> [Work instruction]
Check each line below for the word "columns", then please report how many lines have it and nothing more.

=-=-=-=-=

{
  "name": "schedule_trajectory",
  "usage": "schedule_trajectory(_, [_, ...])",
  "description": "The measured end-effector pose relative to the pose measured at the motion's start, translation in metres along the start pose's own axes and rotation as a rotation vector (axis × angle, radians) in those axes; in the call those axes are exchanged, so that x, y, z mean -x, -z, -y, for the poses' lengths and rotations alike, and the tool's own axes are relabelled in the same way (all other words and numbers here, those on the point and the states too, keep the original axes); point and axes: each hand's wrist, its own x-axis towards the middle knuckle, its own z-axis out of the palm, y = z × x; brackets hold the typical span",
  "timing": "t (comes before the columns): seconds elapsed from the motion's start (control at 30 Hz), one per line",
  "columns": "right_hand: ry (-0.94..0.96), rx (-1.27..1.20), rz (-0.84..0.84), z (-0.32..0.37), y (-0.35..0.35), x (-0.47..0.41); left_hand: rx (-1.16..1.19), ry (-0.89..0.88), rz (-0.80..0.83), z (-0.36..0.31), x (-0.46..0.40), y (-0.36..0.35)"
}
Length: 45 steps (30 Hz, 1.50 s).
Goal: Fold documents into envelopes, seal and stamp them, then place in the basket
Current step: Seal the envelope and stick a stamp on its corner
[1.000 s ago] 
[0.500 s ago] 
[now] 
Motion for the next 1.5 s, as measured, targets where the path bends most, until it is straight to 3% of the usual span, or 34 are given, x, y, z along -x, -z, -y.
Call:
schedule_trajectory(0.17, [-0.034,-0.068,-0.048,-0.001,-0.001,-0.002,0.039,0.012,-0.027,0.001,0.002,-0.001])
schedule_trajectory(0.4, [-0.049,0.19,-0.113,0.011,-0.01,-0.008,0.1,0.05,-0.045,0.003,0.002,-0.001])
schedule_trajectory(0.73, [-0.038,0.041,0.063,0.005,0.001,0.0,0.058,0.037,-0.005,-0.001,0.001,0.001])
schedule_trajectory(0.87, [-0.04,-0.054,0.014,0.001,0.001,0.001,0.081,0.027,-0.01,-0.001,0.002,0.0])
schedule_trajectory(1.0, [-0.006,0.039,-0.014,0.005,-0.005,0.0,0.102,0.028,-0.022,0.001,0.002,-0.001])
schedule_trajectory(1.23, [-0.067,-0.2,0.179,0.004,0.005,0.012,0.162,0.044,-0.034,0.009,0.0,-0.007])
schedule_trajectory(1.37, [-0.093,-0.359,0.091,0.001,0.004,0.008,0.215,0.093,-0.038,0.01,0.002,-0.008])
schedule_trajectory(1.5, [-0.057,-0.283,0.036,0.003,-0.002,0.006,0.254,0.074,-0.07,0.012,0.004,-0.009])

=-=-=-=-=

> [Output]
2